■ **WORK INSTRUCTION**: Taking the entries below, transcribe only the lines starting with the one with "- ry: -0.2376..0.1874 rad" and going on through the one with "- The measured", exactly as written, without the pictures.

(Records from a data collection)

__________________________________________________

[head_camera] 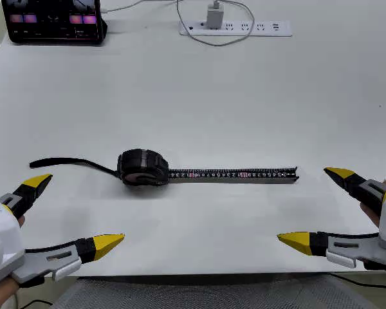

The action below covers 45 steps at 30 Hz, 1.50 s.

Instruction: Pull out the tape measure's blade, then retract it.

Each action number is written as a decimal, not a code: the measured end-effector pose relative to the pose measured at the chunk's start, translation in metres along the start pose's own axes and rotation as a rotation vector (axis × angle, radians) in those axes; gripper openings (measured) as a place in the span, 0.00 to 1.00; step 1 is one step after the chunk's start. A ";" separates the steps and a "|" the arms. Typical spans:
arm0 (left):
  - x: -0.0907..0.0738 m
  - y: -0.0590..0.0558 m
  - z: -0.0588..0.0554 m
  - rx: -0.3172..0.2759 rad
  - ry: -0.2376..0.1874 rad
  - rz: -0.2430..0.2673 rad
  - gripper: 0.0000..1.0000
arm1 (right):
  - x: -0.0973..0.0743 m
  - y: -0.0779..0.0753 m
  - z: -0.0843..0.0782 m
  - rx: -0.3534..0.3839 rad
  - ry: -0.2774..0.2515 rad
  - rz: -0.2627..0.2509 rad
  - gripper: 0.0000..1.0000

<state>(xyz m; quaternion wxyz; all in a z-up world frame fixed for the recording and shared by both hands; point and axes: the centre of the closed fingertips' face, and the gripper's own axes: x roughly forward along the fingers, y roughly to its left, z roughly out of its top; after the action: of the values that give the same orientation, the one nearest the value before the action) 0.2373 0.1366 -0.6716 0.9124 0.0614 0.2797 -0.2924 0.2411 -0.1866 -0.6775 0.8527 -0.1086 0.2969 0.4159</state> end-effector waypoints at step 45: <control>0.012 -0.017 0.008 -0.033 -0.023 -0.008 0.99 | -0.001 0.004 -0.006 0.020 0.032 0.017 0.90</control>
<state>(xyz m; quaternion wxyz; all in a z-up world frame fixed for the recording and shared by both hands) 0.2396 0.1148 -0.6710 0.9153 0.0419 0.2740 -0.2921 0.2349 -0.1873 -0.6816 0.8454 -0.1042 0.3153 0.4184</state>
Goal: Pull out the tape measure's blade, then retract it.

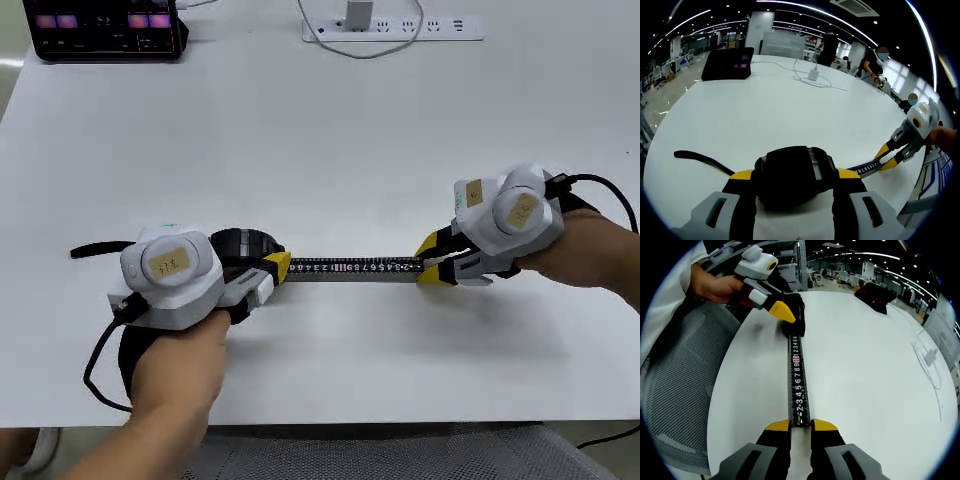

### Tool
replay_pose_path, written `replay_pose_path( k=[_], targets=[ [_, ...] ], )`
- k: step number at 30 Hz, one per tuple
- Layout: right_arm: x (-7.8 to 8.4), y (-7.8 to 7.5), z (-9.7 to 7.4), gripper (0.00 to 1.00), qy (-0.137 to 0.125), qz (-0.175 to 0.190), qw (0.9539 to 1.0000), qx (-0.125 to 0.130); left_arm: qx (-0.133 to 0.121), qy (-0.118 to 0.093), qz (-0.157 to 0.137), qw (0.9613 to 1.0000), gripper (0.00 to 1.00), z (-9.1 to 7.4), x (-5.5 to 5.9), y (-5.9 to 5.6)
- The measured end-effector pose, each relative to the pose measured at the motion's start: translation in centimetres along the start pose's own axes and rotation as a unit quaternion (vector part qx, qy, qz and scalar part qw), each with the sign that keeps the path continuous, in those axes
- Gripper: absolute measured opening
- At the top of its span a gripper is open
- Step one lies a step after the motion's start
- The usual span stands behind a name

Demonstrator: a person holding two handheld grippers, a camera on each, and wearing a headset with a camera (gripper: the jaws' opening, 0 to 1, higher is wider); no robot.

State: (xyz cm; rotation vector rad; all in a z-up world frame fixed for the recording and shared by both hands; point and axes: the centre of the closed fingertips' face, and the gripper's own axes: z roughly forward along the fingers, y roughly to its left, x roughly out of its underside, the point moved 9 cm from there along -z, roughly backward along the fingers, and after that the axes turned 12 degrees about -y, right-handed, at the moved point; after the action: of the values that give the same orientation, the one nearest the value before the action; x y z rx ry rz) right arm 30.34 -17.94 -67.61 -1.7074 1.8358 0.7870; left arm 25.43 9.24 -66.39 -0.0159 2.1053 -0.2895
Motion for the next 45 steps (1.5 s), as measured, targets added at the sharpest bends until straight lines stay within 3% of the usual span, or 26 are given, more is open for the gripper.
replay_pose_path(
  k=[45],
  targets=[
    [-3.3,-0.6,3.4,0.11,-0.031,0.008,0.9993,-0.019,0.007,-0.003,-0.016,0.9998,0.57,0.0,0.0,0.3]
  ],
)
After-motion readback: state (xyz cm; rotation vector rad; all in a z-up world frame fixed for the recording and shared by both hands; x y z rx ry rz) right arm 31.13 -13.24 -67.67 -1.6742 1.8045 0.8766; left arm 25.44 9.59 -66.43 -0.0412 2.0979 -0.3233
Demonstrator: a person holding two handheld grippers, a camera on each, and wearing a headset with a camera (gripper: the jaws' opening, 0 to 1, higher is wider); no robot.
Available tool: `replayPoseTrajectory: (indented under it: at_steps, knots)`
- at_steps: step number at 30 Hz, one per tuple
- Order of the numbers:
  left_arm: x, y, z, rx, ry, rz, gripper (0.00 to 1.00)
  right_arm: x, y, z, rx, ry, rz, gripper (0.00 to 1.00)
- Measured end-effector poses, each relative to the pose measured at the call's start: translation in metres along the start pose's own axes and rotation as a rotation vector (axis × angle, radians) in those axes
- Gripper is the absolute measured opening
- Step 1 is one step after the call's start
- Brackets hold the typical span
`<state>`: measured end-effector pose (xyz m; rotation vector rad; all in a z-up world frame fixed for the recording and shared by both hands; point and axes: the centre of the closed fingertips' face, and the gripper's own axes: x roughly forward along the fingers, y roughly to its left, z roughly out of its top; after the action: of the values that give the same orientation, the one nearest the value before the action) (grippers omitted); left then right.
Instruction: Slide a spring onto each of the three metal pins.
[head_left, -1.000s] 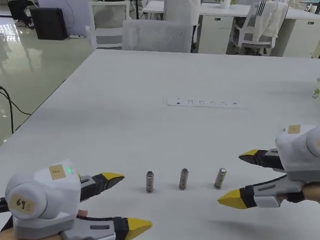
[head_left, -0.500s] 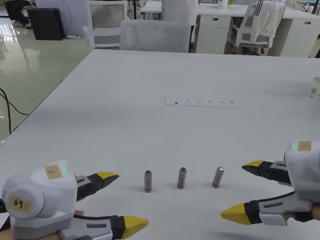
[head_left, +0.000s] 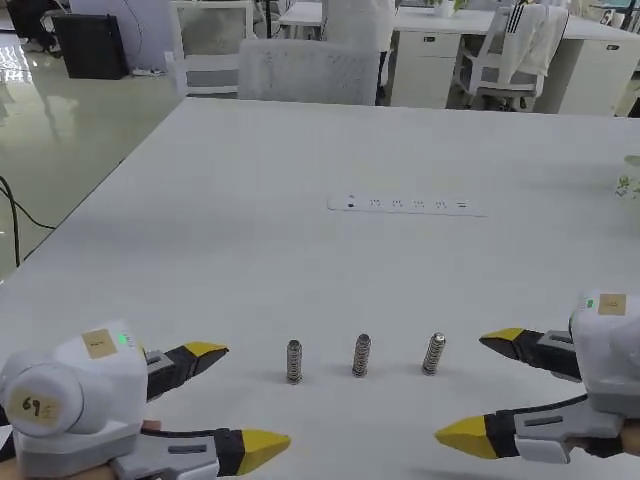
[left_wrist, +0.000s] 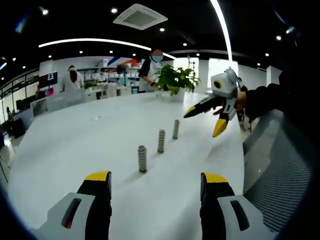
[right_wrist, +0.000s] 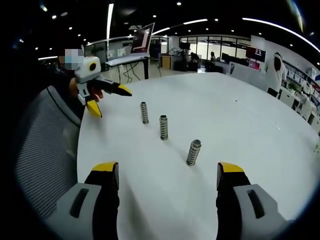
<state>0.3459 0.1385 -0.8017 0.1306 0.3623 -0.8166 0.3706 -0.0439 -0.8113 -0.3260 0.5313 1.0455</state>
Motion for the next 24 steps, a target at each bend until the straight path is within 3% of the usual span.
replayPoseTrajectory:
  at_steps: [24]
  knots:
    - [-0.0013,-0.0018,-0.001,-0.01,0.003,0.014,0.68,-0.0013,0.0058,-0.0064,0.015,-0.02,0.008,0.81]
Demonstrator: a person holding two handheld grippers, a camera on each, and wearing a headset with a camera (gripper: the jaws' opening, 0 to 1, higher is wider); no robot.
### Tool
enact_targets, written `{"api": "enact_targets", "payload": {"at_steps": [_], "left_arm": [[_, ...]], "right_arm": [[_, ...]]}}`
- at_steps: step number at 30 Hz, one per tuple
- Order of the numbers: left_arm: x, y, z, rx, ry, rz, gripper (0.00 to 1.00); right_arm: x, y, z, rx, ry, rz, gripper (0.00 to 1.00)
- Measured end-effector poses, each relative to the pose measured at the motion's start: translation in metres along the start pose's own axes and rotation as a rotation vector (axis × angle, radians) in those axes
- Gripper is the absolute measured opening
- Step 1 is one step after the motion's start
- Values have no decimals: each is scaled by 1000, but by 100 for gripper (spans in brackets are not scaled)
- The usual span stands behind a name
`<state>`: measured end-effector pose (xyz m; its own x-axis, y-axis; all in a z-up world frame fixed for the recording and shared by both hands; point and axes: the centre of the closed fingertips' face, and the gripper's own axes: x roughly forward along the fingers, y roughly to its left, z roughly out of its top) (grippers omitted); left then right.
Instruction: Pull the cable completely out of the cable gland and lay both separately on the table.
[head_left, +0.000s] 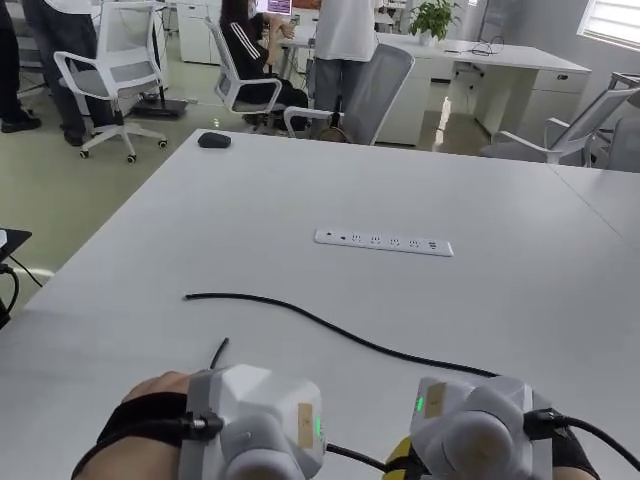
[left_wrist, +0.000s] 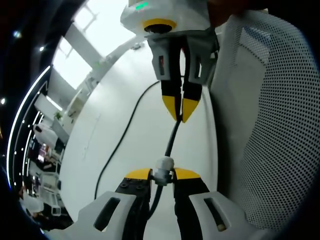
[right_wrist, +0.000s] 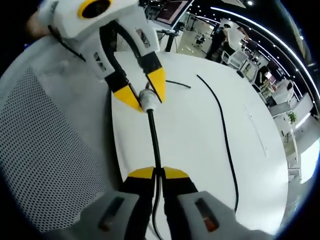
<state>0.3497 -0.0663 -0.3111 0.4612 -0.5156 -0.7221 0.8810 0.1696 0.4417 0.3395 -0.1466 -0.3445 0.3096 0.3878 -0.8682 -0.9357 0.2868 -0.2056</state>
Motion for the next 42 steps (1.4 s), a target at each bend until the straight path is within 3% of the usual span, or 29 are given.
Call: {"api": "enact_targets", "payload": {"at_steps": [7, 13, 15, 18, 21, 26, 31, 34, 36, 38, 42], "left_arm": [[1, 0, -2, -2, 3, -1, 18], [0, 0, -2, -5, 6, -4, 18], [0, 0, -2, -3, 8, -2, 18], [1, -1, -1, -5, 6, -8, 18], [1, -3, 1, 3, 3, -11, 18], [2, -7, 3, 15, -3, -21, 18], [3, -10, 7, 19, -28, -34, 18], [3, -12, 9, 28, -32, -39, 18], [3, -13, 10, 33, -37, -41, 18], [3, -13, 11, 31, -40, -43, 18], [2, -14, 11, 29, -37, -41, 18]], "right_arm": [[1, -10, -27, 34, 115, -35, 3], [1, -12, -35, 62, 148, -37, 4], [1, -7, -35, 55, 148, -16, 6], [2, -5, -25, 44, 105, -13, 19], [1, 4, 3, 56, -31, 37, 25], [-8, 11, 38, 3, -190, 54, 24], [-14, 21, 57, -47, -270, 79, 21], [-16, 24, 62, -50, -293, 90, 14], [-15, 25, 59, -63, -280, 98, 4], [-13, 23, 56, -34, -270, 100, 4], [-9, 22, 49, -50, -230, 90, 3]]}}
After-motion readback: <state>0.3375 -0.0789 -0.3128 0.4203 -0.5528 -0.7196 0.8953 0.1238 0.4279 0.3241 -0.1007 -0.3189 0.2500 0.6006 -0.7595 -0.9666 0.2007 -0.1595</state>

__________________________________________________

■ **YOUR RESPONSE**:
  - ry: -0.2376..0.1874 rad
  - rz: -0.2430..0.2673 rad
  - gripper: 0.0000..1.0000
arm1 (right):
  - x: -0.0973..0.0743 m
  - y: -0.0779..0.0753 m
  - z: -0.0843..0.0782 m
  - rx: -0.3534..0.3839 rad
  - ry: -0.2774..0.2515 rad
  - rz: -0.2627..0.2509 rad
  - gripper: 0.0000..1.0000

<state>(xyz m; quaternion wxyz; all in a z-up world frame fixed for the recording and shared by both hands; point and axes: the centre of the closed fingertips' face, and the gripper's own axes: x roughly forward along the fingers, y roughly to its left, z roughly out of its top; after the action: of the values that give the same orientation, the one nearest the value before the action) 0.2373 0.1366 -0.6716 0.9124 0.0614 0.2797 -0.2924 0.2411 -0.1866 -0.6775 0.8527 -0.1086 0.2969 0.4159</state> end-effector waypoints at step 45: <control>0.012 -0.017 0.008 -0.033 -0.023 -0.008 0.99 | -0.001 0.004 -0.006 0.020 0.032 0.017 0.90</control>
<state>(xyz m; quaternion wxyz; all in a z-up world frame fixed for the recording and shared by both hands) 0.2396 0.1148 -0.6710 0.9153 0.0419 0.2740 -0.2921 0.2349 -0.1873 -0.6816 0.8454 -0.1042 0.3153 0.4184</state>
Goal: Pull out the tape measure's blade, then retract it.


### Tool
replay_pose_path, written `replay_pose_path( k=[_], targets=[ [_, ...] ], )`
- k: step number at 30 Hz, one per tuple
- Layout: right_arm: x (-7.8 to 8.4), y (-7.8 to 7.5), z (-9.7 to 7.4), gripper (0.00 to 1.00), qy (-0.137 to 0.125), qz (-0.175 to 0.190), qw (0.9539 to 1.0000), qx (-0.125 to 0.130); left_arm: qx (-0.133 to 0.121), qy (-0.118 to 0.093), qz (-0.157 to 0.137), qw (0.9613 to 1.0000), gripper (0.00 to 1.00), z (-9.1 to 7.4), x (-5.5 to 5.9), y (-5.9 to 5.6)
- The measured end-effector pose, each relative to the pose measured at the motion's start: translation in centimetres along the start pose's own axes and rotation as a unit quaternion (vector part qx, qy, qz and scalar part qw), each with the sign that keeps the path continuous, in those axes

This answer leaves nothing further to address.